When you reach the line containing "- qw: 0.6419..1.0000" in the data below, begin returning lines exactly as written, and stop once the line containing "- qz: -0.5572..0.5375" has been returned.

=== Raw data ===

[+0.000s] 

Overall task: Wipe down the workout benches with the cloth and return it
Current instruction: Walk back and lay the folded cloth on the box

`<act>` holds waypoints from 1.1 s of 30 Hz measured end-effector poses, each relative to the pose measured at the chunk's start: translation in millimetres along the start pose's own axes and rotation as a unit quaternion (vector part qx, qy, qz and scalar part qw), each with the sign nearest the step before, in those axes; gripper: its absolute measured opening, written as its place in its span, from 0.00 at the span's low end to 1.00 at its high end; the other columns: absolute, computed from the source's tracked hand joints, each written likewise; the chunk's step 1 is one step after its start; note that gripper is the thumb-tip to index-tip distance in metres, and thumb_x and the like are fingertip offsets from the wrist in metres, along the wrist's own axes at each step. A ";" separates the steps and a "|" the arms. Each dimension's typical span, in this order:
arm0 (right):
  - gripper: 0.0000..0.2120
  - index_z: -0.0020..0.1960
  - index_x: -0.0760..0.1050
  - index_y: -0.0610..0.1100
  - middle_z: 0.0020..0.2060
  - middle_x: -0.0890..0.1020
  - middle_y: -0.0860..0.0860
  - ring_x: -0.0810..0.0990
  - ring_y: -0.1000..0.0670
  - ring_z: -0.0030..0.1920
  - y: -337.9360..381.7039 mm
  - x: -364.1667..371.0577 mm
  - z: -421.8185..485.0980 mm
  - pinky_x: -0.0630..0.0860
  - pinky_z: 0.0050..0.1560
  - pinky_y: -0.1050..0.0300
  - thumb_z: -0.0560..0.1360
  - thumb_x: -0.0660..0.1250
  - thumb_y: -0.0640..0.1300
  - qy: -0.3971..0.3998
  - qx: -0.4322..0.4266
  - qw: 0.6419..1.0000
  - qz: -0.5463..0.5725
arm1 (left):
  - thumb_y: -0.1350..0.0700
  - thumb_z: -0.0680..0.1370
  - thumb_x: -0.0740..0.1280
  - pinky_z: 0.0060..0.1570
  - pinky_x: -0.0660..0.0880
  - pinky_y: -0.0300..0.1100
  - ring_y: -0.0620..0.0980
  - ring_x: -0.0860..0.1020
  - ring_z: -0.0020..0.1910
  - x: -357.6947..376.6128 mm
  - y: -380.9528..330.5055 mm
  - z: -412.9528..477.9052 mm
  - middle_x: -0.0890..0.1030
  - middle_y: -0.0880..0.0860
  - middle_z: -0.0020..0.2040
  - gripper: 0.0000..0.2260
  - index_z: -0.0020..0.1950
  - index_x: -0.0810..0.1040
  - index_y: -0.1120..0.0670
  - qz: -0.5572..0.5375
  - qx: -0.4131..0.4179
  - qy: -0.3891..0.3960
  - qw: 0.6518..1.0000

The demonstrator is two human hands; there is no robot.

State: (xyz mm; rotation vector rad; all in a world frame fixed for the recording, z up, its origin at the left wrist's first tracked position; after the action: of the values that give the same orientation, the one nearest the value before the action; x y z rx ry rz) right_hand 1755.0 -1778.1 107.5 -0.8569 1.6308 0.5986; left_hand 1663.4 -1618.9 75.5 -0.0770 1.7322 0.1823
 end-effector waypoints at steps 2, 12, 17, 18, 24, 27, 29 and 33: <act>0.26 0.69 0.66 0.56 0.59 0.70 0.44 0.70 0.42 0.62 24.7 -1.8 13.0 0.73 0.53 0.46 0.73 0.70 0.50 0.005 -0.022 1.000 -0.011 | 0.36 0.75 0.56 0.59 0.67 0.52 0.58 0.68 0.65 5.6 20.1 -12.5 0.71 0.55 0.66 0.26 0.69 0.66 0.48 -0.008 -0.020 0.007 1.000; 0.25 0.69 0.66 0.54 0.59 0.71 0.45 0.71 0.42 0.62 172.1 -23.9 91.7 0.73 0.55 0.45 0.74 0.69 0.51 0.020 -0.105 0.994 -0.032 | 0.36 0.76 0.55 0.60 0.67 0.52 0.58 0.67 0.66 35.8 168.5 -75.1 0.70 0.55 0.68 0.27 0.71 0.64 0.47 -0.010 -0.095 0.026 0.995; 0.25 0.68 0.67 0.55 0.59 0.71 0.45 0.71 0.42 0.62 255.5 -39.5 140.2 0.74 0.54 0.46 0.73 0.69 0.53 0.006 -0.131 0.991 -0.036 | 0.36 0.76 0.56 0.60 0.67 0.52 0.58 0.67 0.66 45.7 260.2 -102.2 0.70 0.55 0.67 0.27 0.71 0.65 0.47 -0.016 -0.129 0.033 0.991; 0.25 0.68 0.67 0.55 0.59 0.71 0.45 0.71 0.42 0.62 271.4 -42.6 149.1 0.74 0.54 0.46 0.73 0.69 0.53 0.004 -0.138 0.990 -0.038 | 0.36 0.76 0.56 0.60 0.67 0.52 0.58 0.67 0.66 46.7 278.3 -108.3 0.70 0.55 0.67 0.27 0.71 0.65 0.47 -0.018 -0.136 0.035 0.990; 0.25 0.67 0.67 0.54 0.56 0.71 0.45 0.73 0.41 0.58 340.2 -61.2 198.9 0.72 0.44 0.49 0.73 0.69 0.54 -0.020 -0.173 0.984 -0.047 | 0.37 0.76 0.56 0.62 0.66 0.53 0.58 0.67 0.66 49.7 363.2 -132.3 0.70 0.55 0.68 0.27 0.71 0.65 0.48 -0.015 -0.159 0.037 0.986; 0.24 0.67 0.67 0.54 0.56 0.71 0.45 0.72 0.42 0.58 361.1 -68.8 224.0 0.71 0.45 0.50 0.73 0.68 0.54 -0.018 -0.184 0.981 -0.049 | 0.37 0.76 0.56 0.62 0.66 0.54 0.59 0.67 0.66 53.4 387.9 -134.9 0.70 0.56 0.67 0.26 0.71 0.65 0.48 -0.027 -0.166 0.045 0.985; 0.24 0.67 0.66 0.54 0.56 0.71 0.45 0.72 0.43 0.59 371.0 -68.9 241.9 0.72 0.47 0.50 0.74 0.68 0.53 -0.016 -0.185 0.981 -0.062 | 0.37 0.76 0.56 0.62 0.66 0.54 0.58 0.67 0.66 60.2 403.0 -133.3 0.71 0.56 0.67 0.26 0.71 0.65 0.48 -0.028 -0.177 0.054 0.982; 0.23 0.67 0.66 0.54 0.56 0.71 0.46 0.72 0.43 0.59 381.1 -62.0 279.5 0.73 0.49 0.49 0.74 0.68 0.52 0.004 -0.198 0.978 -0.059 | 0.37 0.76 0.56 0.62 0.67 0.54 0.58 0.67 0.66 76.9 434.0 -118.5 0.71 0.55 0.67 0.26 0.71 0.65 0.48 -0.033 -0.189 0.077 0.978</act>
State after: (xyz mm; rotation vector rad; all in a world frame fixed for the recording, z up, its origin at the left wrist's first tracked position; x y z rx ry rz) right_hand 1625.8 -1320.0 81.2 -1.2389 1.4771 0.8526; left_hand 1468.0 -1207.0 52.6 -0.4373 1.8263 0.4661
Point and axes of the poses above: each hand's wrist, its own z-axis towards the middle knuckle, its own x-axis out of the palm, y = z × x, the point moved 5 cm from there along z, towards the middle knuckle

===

> Answer to this exercise
  - qw: 0.6419..1.0000
  - qz: -0.5463..0.5725
arm1 (left):
  - thumb_y: -0.1350..0.0700
  - thumb_z: -0.0680..0.1370
  - thumb_x: -0.0740..0.1280
  - pinky_z: 0.0060..0.1570
  - pinky_x: -0.0660..0.0880
  - pinky_y: -0.0300..0.1100
  - ring_y: -0.0620..0.0980
  - ring_x: -0.0860..0.1020
  - ring_z: -0.0020..0.1910
  - x: -357.6947..376.6128 mm
  - y: -380.9528..330.5055 mm
  - z: -412.9528..477.9052 mm
  - middle_x: -0.0890..0.1030
  - middle_y: -0.0880..0.0860
  - middle_z: -0.0020..0.2040
  - gripper: 0.0000..0.2260
  - index_z: -0.0020..0.1950
  - index_x: -0.0810..0.1040
  - index_y: -0.1120..0.0670
  - qz: -0.5572..0.5375

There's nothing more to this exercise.